A listener named David asks   
“What do you think of the reeducation courses?”  
“I like them. I never went to university but I imagine it was something like this.   
“I think that’s all the time we have for questions. Just before we cut to a song, Charlie. How are you enjoying life in England?”  
“It’s been good. Mattie and I went Christmas shopping last week, I’d never seen snow before.”  
“Have you gotten her a present yet?”  
“Hm. Maybe. A man has to have some secrets doesn’t he?” The host laughs.   
“Fair enough. Did you like the snow?”  
“It was nice at first, but I didn’t realize that frozen water was still water. I didn’t think it would be so wet.”   

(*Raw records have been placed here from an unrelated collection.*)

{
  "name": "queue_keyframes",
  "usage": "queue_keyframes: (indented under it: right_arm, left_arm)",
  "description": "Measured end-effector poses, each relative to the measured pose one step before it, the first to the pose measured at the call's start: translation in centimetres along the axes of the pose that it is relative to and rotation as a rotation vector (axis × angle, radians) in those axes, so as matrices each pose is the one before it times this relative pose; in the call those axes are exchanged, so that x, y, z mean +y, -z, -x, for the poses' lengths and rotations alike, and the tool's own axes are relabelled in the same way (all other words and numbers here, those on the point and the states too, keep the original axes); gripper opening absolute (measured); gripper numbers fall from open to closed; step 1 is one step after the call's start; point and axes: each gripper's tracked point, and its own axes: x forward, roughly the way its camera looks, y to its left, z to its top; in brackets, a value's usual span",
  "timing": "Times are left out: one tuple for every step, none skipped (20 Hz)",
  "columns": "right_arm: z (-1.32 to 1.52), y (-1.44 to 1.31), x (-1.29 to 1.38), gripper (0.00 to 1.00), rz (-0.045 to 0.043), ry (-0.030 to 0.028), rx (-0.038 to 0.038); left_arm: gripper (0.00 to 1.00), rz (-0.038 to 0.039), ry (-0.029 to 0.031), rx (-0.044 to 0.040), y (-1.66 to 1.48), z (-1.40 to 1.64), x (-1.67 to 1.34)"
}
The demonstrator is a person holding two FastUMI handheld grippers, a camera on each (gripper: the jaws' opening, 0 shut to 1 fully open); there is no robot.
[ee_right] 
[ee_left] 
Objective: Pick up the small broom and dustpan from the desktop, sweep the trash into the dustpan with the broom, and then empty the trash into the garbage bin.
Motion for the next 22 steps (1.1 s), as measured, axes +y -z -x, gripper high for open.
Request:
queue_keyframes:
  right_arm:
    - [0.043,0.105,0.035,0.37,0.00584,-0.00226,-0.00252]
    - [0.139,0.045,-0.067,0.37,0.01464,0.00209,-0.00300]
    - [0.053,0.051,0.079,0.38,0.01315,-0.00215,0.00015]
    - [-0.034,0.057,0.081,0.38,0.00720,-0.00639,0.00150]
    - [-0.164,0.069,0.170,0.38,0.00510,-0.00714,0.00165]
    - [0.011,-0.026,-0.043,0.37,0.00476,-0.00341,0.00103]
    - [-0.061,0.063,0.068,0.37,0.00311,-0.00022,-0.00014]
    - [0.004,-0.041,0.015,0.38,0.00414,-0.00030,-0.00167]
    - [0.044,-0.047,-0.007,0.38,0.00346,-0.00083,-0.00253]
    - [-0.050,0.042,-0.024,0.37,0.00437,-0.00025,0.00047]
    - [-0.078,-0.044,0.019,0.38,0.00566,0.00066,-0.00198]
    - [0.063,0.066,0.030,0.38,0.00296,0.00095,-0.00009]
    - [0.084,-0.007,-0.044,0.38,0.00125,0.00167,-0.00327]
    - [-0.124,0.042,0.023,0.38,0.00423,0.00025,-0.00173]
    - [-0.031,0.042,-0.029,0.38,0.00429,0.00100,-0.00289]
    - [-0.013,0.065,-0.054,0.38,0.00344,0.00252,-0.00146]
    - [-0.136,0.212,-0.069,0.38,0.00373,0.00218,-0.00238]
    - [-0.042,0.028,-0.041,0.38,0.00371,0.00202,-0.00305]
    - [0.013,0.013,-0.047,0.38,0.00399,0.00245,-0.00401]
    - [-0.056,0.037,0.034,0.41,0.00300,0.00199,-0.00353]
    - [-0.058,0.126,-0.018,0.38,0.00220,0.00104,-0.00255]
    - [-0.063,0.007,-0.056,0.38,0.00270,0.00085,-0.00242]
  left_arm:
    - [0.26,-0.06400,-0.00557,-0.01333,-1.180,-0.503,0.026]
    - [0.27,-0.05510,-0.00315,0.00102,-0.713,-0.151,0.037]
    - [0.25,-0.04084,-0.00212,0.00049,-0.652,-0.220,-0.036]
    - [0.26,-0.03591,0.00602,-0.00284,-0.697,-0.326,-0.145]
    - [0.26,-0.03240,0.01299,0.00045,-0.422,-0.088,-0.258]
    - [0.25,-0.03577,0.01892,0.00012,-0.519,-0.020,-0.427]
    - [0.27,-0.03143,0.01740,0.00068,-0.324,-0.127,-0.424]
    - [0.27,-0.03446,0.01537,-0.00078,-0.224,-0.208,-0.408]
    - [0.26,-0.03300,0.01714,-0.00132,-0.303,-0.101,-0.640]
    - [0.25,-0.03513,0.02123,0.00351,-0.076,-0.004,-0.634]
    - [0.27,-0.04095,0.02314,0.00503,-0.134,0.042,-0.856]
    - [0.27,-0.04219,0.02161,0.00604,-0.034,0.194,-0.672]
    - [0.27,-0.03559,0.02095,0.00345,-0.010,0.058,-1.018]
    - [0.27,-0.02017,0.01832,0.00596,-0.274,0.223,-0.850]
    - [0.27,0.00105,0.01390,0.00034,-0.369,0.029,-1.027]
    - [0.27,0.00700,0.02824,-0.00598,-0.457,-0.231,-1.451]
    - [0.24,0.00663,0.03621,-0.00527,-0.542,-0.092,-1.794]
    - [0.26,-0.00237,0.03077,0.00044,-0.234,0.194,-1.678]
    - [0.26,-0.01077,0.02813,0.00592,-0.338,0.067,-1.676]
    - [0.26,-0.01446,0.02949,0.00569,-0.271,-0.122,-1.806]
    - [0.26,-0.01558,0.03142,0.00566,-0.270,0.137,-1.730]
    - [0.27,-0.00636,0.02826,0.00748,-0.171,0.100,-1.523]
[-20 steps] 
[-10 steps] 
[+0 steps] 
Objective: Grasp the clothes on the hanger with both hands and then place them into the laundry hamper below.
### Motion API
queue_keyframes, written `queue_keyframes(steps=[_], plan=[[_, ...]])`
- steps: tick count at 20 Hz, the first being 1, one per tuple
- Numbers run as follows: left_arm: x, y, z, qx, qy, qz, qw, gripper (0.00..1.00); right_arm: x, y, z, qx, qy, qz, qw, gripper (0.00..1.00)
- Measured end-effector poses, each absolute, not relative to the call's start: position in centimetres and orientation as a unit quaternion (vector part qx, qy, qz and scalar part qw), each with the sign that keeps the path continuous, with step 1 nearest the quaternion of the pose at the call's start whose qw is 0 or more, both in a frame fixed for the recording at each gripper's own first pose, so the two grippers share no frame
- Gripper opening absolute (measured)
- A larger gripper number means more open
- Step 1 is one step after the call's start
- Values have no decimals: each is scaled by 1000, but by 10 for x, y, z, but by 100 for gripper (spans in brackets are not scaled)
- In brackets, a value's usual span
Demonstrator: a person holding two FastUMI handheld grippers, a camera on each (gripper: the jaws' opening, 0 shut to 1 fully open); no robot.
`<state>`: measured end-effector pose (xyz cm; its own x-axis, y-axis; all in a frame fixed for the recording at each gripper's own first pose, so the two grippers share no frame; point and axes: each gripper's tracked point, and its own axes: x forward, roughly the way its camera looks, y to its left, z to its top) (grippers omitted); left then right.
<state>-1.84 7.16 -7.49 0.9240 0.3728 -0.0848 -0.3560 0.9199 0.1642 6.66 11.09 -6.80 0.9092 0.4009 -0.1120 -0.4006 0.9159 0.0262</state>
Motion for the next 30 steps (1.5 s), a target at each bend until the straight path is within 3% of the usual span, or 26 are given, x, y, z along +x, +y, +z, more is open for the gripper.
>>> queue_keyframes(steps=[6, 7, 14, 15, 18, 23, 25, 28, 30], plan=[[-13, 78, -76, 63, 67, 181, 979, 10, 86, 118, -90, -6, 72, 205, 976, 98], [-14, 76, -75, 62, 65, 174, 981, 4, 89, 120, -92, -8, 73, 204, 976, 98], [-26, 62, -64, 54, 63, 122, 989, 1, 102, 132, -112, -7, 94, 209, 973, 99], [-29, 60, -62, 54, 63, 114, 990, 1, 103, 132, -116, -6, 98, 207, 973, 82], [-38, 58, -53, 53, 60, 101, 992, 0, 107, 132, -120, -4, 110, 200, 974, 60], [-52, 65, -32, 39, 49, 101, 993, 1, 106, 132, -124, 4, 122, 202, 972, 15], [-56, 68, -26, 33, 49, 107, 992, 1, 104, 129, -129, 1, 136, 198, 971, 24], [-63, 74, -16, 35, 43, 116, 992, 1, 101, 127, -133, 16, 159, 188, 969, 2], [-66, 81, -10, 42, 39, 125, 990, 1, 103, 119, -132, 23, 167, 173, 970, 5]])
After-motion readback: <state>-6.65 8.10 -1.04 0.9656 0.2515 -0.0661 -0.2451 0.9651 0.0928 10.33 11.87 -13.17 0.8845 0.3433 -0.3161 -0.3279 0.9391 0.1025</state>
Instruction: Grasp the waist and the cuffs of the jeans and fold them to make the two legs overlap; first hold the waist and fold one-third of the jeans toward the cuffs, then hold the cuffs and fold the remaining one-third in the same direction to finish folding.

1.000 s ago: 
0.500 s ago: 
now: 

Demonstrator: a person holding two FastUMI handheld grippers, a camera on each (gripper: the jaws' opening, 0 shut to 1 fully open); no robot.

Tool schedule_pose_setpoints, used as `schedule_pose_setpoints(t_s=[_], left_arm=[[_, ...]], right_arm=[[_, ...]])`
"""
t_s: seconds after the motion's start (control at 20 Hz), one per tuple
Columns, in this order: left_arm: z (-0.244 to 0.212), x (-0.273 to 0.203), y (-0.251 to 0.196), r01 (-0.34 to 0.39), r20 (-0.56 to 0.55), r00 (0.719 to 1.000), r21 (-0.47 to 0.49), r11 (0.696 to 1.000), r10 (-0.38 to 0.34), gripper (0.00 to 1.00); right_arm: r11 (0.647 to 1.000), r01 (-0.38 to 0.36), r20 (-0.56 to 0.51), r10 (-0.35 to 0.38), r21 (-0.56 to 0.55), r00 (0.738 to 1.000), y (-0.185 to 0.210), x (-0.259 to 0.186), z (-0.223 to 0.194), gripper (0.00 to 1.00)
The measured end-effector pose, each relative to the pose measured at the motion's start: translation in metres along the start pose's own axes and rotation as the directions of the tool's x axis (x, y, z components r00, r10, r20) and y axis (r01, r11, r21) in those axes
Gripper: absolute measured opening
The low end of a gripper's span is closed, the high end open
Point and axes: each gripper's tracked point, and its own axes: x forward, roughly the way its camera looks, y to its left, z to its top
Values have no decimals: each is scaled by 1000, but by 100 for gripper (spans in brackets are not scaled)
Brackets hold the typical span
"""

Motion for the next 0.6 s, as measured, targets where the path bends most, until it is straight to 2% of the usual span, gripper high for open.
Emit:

“Did you build a snow man?”  
“I did, yes, with some of the children from our block of flats.” Mattie remembers laughing as Charlie made snow angels with the children, who seemed delighted an adult would play with them. She thought Charlie would make an excellent father, but knew full well Charlie would likely never have kids. If not from the radiation then because there was no Rose to have them with. She remembered him standing in the snow, wet and slightly blue lipped but looking so happy she’d have sworn he was someone else. “Sounds like it was fun.”  
“It was. I really like children, wish I’d had some of my own. But I did have my younger brothers, which I raised mostly.” She can almost hear his little smile, as their often was when he spoke of his family.  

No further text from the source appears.